Photo Credit: M. Mfume
And that was when I dropped my guard. I fought back serious tears, remembering why I decided to go to the march in the first place. 

By the time I got to the station where I was meeting my (black) friend and her (white) husband, there were all kinds of women waiting in line for the bathroom with me at the Starbucks on the corner. Our other friend who was supposed to come (a black man) texted us that he was running late and the trains were full of "a sea of white people dressed in pink and/or HRC paraphernalia," and he couldn't get on the train, so we started walking. The closer we got to the Capitol and the meeting spot for the rally preceding the march, the less I thought about these white women in pink. My friends and I found ourselves walking with hundreds of thousands of people, when someone started chanting, "This is what democracy looks like!" and others responded, "This is what democracy looks like!" "Tell me what democracy looks like!" "This is what democracy looks like!" "We are what democracy looks like!" "We are what democracy looks like!"

Me, giving in to the energy of the day
I saw white men and women chanting "Black Lives Matter!" with me and my friends. I saw white women, young and old, wearing Black Lives Matter t-shirts and buttons and carrying signs saying, "Respect Women of Color." My eyes were opened. This WAS my march, too. This fight that has been a part of my life as an educator and activist for the past twenty years gained soldiers who may not look like me, but who now understand what I have understood for a long time - we cannot take our bodies, our very lives, for granted in the face of tyranny.

To those white women in the pink p-hats, I'd like to say: maybe this is your first time at a march.

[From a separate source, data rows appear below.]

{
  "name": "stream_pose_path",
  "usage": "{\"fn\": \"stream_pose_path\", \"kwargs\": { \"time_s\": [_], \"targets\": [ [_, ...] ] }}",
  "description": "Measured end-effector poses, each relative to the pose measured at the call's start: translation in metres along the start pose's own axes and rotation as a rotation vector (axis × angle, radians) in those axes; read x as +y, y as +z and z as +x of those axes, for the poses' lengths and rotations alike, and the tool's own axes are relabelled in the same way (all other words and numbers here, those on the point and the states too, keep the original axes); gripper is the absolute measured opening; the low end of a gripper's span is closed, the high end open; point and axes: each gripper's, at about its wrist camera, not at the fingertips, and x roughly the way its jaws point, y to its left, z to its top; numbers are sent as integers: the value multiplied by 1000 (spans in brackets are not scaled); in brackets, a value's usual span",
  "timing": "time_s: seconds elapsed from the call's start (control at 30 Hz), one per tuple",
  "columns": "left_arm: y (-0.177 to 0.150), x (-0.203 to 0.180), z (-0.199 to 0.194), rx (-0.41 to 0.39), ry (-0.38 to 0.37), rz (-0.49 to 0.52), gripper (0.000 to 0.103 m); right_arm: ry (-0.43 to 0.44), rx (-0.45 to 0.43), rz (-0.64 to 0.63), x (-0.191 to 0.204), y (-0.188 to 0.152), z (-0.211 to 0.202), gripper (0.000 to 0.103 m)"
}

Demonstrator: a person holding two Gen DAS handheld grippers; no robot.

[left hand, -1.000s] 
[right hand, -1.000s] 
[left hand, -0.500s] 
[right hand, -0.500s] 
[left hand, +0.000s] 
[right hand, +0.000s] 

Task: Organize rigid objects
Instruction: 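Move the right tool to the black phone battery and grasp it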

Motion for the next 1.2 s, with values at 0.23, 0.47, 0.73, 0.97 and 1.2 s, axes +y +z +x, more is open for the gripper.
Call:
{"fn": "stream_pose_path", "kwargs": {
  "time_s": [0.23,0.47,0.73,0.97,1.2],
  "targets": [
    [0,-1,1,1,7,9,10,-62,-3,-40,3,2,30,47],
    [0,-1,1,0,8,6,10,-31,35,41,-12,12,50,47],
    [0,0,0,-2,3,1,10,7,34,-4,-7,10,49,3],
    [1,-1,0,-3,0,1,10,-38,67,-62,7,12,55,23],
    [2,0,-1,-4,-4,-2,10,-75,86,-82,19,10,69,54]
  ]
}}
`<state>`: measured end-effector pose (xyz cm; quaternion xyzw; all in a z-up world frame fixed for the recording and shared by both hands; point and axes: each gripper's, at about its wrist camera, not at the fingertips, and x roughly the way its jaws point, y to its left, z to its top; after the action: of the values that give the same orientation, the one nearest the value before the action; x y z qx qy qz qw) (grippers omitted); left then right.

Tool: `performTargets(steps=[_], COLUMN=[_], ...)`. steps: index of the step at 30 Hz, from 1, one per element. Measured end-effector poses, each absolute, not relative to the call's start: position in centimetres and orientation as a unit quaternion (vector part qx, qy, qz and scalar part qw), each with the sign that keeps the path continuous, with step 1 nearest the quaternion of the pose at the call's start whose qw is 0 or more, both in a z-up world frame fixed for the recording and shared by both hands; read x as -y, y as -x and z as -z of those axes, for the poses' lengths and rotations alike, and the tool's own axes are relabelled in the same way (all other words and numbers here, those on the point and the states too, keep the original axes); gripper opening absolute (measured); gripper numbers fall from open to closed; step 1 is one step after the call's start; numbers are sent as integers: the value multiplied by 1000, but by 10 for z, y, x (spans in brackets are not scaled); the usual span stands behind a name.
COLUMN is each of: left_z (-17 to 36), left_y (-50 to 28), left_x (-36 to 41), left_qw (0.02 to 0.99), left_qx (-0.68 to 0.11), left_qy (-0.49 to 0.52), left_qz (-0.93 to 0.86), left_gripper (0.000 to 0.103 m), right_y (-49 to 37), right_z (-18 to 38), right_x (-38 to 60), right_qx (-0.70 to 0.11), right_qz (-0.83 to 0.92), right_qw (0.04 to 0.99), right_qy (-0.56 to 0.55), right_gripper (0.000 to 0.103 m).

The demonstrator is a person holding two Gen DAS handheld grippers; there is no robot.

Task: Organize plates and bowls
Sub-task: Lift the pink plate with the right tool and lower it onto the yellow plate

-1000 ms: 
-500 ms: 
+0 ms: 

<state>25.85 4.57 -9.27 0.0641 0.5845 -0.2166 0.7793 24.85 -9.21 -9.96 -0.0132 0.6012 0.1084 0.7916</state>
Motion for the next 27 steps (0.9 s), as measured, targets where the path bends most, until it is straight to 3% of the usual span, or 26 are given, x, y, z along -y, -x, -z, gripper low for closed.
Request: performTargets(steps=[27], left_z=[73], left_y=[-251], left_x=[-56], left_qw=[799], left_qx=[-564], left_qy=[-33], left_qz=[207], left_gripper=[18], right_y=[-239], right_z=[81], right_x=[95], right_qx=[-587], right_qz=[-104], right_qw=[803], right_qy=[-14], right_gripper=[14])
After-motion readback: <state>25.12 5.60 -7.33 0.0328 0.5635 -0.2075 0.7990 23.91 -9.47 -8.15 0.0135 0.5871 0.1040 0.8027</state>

Maybe this is the first time you've heard messages from women of color about racism, about the undocumented and immigrant experience, about police brutality. Thank you for listening. Remember the Women's March on Washington - and fight with your brothers and sisters of different races, orientations, ethnicities, faiths, gender identities and socioeconomic class - because, together, WE are what democracy looks like.